◆ **EXERCISE DIRECTIONS**
Wherever a line in the data below holds "office", copy that line.

◆ **MATERIALS PROVIDED**
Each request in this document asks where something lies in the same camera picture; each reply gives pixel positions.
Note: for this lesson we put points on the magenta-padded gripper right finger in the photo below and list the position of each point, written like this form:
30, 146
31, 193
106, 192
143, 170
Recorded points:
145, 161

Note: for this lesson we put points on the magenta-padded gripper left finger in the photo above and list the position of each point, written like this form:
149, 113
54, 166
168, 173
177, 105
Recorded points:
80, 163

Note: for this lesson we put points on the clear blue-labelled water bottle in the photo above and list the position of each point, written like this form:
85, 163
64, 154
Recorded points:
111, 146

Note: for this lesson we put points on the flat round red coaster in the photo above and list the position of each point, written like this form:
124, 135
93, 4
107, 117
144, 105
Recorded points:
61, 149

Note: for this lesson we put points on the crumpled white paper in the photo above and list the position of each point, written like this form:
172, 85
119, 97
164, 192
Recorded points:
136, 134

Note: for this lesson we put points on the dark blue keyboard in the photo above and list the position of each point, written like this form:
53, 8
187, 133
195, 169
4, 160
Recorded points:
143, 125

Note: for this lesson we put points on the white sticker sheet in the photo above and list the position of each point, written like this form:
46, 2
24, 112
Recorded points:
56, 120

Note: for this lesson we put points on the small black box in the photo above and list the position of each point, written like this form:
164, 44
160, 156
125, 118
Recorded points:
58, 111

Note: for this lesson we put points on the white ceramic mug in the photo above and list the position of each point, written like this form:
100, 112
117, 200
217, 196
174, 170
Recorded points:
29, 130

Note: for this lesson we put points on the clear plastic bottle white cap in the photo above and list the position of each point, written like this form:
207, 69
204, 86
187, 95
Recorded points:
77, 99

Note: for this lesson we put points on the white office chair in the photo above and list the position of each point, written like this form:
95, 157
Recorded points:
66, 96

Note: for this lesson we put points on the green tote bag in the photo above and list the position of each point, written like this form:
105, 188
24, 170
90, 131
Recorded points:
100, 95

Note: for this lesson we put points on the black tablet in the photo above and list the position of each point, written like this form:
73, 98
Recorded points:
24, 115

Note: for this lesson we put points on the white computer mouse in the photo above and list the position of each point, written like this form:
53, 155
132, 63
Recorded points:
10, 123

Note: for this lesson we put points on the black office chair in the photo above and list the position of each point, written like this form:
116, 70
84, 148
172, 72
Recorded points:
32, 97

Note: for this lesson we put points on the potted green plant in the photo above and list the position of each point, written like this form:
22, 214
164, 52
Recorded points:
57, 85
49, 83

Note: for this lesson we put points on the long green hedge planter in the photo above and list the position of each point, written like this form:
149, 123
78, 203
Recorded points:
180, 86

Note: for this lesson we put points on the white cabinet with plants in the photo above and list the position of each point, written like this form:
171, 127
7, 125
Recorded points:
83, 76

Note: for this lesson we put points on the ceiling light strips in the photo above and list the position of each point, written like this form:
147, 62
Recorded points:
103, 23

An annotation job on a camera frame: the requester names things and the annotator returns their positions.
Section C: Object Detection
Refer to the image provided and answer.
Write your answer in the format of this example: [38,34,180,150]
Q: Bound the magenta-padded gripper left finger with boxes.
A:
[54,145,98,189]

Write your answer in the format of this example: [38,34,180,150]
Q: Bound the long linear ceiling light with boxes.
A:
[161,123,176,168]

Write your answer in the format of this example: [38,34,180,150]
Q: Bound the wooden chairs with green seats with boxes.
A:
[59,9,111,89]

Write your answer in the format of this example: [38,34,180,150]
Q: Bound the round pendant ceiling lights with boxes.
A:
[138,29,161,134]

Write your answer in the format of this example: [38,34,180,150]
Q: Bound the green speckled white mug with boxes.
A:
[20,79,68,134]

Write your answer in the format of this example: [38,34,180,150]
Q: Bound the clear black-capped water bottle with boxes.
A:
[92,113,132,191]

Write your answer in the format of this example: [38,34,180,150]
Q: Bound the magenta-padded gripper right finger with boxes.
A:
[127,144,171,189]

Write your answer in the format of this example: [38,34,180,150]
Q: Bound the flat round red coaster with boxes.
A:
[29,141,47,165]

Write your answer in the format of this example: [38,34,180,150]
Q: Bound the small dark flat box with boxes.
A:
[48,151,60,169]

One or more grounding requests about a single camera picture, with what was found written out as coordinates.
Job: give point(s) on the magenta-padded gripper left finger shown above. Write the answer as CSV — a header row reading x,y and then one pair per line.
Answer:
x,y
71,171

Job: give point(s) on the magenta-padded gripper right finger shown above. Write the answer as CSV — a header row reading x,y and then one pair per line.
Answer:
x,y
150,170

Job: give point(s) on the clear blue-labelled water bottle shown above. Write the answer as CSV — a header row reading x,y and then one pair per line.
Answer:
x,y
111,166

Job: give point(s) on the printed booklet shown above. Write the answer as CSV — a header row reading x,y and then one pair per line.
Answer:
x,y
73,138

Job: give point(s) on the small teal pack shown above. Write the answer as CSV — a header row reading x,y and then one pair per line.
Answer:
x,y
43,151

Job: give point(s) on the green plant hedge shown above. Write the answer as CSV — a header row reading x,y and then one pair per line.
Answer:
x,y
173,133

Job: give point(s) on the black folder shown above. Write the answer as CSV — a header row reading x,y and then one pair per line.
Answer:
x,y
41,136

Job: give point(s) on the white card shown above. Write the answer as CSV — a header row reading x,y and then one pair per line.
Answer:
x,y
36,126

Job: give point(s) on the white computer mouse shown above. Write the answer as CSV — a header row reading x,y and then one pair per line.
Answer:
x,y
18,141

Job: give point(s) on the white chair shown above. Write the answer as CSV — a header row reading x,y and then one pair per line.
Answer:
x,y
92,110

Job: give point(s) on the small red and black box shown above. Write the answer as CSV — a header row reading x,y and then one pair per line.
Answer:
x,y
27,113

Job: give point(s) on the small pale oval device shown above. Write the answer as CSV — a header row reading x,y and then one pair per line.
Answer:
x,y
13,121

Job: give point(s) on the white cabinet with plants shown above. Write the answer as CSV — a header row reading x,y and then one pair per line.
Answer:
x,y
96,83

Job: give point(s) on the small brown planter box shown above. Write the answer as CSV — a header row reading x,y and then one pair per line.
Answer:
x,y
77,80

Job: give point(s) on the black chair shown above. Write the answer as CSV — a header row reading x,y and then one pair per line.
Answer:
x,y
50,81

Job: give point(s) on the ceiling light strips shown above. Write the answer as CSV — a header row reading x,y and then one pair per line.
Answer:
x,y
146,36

◆ **WRITTEN SOLUTION**
Note: for this lesson we put points on the white office chair in the photo above and list the position of each point, written like this form:
Note: for this lesson we put points on the black office chair in the photo above and list the position of each point, written like this form:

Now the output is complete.